• [Prompt] Extract all lines in the data that contain the word "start".
==== Data below
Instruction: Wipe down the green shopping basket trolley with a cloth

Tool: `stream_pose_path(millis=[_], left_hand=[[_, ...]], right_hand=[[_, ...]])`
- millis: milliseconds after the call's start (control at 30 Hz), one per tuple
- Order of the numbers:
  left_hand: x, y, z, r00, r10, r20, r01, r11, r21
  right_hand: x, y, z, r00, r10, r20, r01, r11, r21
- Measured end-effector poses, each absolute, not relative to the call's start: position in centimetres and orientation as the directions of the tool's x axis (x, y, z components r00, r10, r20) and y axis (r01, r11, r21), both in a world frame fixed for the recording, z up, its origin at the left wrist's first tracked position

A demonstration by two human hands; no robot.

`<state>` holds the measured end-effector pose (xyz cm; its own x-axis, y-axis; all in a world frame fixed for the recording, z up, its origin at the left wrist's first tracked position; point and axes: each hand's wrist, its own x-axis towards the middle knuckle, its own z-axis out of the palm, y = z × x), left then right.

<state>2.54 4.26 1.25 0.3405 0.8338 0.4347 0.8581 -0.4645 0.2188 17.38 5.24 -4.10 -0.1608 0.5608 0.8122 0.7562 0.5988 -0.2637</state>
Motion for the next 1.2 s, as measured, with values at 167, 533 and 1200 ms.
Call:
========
• [Answer below]
- millis: milliseconds after the call's start (control at 30 Hz), one per tuple
- Measured end-effector poses, each absolute, not relative to the call's start: position in centimetres and orientation as the directions of the tool's x axis (x, y, z components r00, r10, r20) and y axis (r01, r11, r21), both in a world frame fixed for the recording, z up, its origin at the left wrist's first tracked position

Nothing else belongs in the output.